Task item – Gather each line of the records where "rotations" appears.

(Given records Opens)

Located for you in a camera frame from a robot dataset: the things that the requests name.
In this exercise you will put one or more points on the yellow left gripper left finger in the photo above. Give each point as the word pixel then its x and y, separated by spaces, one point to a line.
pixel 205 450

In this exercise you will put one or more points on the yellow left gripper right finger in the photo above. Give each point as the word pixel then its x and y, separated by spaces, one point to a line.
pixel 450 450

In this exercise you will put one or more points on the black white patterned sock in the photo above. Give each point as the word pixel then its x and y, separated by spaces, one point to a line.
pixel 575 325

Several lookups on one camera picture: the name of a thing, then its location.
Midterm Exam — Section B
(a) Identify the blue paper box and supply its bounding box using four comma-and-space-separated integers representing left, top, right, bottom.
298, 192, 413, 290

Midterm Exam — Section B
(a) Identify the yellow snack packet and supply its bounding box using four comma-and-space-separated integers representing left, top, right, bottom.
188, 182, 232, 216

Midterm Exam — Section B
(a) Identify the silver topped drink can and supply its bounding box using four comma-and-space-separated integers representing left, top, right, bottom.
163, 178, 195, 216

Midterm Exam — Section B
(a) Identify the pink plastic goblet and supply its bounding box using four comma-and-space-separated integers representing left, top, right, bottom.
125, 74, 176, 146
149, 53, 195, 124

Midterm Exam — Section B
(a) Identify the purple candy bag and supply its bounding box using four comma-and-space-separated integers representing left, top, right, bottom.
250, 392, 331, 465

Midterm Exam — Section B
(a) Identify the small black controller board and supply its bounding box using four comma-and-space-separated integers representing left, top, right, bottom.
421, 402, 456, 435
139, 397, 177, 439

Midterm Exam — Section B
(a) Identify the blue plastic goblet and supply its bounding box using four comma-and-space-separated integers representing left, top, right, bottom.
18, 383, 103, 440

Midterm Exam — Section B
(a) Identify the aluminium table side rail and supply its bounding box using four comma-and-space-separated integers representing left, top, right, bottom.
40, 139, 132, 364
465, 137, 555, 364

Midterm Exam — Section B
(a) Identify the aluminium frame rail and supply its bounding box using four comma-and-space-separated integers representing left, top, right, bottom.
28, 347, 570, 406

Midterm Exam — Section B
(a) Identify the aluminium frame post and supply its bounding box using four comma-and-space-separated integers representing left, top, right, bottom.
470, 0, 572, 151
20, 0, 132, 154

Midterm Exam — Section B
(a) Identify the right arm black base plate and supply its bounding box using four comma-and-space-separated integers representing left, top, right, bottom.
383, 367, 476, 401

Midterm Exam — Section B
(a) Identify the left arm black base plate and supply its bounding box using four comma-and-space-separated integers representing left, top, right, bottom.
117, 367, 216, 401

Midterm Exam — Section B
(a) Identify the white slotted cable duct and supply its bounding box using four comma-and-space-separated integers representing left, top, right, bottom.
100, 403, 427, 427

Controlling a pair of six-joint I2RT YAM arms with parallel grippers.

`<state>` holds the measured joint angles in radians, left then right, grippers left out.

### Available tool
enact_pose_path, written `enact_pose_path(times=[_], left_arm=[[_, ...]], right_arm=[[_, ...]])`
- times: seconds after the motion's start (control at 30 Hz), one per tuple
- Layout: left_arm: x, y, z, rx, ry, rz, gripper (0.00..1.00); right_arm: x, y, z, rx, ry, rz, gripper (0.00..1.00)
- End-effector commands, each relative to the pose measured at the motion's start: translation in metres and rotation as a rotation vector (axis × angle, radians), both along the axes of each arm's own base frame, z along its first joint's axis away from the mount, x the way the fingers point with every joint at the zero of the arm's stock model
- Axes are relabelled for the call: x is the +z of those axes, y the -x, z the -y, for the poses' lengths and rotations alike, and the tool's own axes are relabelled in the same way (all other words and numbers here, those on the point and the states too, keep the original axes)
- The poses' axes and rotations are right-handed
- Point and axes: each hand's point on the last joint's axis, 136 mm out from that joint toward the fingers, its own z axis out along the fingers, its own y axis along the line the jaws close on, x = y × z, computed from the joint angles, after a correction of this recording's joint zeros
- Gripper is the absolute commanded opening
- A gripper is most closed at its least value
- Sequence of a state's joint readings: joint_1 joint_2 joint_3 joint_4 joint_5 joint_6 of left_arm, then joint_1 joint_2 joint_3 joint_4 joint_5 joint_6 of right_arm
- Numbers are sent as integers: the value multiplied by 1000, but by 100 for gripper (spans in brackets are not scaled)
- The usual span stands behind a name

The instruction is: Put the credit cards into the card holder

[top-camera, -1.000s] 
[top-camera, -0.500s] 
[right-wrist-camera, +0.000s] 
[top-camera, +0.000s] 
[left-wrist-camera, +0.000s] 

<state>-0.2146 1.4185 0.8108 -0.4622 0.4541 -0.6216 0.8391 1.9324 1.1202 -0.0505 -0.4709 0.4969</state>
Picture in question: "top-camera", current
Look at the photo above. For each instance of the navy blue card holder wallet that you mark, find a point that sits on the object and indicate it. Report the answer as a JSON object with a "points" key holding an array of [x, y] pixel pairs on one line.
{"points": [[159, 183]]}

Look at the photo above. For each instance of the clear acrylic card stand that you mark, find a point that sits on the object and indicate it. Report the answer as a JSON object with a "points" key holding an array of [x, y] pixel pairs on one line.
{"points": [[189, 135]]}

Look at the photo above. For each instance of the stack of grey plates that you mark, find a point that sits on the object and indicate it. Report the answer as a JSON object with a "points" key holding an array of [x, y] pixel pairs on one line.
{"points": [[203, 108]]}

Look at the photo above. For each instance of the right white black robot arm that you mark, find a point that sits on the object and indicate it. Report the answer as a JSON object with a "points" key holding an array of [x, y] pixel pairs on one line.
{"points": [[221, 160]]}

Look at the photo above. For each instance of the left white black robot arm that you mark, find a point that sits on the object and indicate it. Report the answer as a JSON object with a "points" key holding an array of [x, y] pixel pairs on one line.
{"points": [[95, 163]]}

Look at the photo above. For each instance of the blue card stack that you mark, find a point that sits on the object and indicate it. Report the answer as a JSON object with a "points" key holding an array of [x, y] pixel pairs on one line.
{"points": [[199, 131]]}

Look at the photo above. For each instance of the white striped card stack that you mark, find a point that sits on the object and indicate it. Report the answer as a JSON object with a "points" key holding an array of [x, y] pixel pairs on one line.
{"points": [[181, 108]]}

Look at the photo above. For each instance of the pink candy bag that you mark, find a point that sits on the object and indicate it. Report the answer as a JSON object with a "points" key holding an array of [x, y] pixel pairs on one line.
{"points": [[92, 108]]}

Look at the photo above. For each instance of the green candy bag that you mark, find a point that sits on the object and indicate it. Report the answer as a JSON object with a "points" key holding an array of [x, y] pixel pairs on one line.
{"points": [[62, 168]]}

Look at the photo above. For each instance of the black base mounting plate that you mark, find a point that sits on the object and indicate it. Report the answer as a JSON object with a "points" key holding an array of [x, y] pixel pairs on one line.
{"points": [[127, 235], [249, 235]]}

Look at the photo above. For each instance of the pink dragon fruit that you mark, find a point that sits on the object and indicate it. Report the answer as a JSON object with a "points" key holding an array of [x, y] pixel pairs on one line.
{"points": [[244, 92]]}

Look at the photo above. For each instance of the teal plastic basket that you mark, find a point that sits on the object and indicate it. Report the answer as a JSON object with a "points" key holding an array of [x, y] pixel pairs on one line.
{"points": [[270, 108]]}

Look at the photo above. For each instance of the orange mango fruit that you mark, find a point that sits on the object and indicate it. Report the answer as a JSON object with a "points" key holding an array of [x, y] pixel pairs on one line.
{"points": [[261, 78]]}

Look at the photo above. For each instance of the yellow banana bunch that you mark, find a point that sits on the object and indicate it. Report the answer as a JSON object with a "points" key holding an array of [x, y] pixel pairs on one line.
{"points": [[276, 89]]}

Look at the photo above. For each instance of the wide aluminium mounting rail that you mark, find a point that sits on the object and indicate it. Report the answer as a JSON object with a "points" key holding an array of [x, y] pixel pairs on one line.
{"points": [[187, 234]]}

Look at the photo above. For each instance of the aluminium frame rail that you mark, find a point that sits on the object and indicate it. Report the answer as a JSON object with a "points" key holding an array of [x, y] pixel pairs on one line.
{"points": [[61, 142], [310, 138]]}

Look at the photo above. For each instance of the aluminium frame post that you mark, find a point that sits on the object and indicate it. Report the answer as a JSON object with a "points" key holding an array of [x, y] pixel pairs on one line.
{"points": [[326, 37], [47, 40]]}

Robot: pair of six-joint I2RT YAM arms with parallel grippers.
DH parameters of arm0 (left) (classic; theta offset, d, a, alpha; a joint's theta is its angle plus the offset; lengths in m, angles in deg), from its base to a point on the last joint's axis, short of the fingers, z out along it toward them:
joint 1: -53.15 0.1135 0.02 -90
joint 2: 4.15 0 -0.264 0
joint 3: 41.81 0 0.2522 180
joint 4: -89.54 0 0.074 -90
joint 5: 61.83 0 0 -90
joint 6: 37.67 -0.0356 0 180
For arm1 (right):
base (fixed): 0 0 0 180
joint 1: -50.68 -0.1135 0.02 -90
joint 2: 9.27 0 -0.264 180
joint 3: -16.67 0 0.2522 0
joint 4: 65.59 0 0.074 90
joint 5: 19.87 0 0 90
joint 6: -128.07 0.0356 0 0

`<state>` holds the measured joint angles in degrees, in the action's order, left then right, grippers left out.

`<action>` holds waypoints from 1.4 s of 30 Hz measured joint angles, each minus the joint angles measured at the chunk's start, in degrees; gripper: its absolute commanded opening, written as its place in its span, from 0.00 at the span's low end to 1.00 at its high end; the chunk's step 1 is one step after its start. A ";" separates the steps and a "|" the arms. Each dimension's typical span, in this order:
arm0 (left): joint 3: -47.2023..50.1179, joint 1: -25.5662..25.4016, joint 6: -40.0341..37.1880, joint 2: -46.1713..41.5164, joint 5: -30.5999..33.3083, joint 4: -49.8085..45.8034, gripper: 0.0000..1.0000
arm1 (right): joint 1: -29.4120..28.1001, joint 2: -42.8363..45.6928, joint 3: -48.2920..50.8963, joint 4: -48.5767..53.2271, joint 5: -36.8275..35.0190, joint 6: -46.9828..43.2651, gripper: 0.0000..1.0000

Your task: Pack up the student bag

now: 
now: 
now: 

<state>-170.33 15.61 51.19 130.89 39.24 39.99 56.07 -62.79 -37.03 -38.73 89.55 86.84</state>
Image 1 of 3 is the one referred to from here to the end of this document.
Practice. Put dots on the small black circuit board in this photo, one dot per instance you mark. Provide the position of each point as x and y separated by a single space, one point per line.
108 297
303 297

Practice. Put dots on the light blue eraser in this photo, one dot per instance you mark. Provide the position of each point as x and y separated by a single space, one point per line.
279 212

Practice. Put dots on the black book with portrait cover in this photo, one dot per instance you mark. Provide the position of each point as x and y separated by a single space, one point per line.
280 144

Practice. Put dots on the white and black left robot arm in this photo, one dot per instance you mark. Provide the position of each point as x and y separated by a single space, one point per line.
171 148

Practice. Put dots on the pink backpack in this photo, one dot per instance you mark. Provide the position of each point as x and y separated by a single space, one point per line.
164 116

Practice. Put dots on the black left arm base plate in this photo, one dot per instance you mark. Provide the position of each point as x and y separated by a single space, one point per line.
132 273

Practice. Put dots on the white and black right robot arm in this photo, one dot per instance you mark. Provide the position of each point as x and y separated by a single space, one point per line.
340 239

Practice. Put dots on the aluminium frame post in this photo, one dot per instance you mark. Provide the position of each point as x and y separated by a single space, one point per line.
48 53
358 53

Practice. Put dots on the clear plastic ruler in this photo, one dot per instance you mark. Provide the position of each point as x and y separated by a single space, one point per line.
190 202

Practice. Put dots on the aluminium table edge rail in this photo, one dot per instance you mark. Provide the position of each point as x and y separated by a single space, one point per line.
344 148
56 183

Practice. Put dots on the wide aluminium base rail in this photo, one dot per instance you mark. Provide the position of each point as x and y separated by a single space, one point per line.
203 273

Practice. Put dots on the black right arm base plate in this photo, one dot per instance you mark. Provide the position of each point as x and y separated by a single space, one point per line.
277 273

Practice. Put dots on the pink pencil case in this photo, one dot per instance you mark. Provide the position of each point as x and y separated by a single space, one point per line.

(Given records Closes)

Output for this exercise –
- Axes are relabelled for the call: x is the +z of those axes, y the -x, z the -y, for the poses' lengths and rotations alike, and the tool's own axes are relabelled in the same way (all other words and numbers here, those on the point and the states too, keep the original axes)
- The poses' axes and rotations are right-handed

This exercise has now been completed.